Ich stehe hoch oben, auf dem blau angestrichenen 10 Meterturm.
Der zarte Wind streicht mir sanft durch meine kurzen, blonden
Haare. Um mich herum tobt lauter Jubel. Doch zu meinem größtem
Bedauern mischen sich auch nicht zu überhörene Buh-Rufe darunter.
Hämiche, bösartige und neidische.
Aber ich darf mich nicht ablenken lassen. Nicht in diesem großen und
überaus wichtigen Moment. Ich blicke auf das klare, kristallblaue
Wasser hinab und schließe meine leuchtenden grünblauen Augen.
Ich höre die Stimme des Schiedsrichters. Er hat eine angenehm
warme, wenn auch kratzige Stimme.
Eins
Ich atme tief ein. Angst macht sich in mir breit. Angst zu versagen.
Zwei
Ich stelle mich in Position. Was würden meine Eltern sagen?
Was meine Freunde?
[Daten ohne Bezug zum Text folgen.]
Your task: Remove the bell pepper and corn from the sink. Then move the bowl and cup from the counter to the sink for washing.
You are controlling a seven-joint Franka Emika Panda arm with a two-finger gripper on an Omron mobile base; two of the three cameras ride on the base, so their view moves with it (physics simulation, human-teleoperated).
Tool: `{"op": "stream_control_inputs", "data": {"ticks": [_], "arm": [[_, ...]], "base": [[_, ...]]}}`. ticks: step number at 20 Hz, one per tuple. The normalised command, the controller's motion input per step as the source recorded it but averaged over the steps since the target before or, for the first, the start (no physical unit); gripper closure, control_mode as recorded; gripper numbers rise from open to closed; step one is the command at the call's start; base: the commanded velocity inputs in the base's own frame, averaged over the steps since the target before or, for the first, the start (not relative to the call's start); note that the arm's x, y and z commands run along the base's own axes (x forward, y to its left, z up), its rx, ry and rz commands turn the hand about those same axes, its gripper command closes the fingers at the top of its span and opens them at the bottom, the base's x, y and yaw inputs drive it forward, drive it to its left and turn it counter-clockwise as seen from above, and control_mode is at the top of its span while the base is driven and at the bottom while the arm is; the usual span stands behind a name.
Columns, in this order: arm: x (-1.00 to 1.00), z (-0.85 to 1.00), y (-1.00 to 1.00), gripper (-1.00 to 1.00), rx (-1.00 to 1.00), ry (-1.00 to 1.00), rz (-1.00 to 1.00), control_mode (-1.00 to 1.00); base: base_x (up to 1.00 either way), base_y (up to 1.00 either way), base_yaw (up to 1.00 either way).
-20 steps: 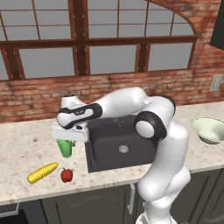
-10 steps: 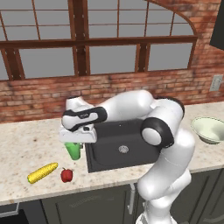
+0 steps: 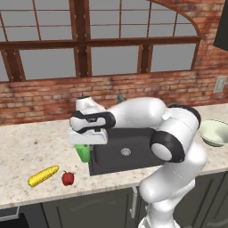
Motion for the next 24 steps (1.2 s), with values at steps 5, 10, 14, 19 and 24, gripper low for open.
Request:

Und überhaupt alle die ihr grenzenloses
Vertrauen in mich gesetzt haben?
Drei
Ich öffne die Augen. Das Hellblaue Wasser welches die Sonne
reflektiert, blendet mich ein wenig.
Los
Ich springe ab. Durch die Kraft des wunderbar warmen Windes
wird mein leuchend gelber Schwimmanzug fest an meinen
schlanken Körper gepresst. Die Jubel- sowie die Buhrufe schwillen an.
Ich glaube meine Ohren beben dadurch.
Ich drehe mich einmal, zweimal, dreimal. Dann nehme ich eine
andere Fallposition ein. Alle läuft relativ gut - bis jetzt. Das
blaue, schimmernde Wasser fliegt mir entgegen. Kurz verspüre ich
die gleiche Angst, die ich schon als kleines Kind verspürte. Angst
zu sterben. Angst zu ertrinken. Angst zu versagen. Doch in diesem
Zustand der Ängste und der Furcht leuchtet ein glühender Funke
des Wiederspruches. Dieser Funke ist die Gewissheit, dass ich es
kann, das ich es gelernt habe. Ich habe diesen Sprung schon mehr
als drei -nein, vierdutzend mal durchgeführt. Meine Zuversicht
kehrt zurück, stärker denn je! Die Angst verucht nun erfolglos mich
einzuschüchtern. Ich kann es! Ich kann es!!!
Ich drehe mich nun noch einmal um meine Achse, dann lande ich
sauber in dem warmen Becken. Das angenehme Wasser umspielt
meinen schlanken Körper. Die Gänsehaut ist verschwunden, aber nun
kommt eine andere schleichende Angst in mir hoch. Was werden die
Schiedrichter sagen? Mein Herz klopft wie Wild und scheint in meinem
Körper herum zuspringen. Es schlägt gegen meine Brust als wollte es
frei sein. Ich lasse mich langsam an die blaue Wasseroberfläche treiben.
Aber so langsam kam die Gewissheit wieder in mir hoch. Die Gewissheit
das ich gut war. Aber gut genug um den sehr kritschen Schiedsrichtern
ein 10.0 abzuringen?
Ich bin an der Oberfläche angekommen. Ich atme die frische Luft ein,
die sofort meine Lungen füllt. Sie riecht stark nach Chlor. Ich suche
den Blick der Richter. Wo sind sie nur? Da sind sie, ich habe sie
gefunden, aber was ist das? Ich glaube es kaum, mein Herz klopft.
10.0!
Ich habe es geschafft! Mein allergrößter Traum ist in Erfüllung
gegangen! Ich könnte vor Aufregung jubeln, aber ich bleibe ruhig.
Doch dieser Erfolg sollte die letzte Sternstunde meines Lebens sein.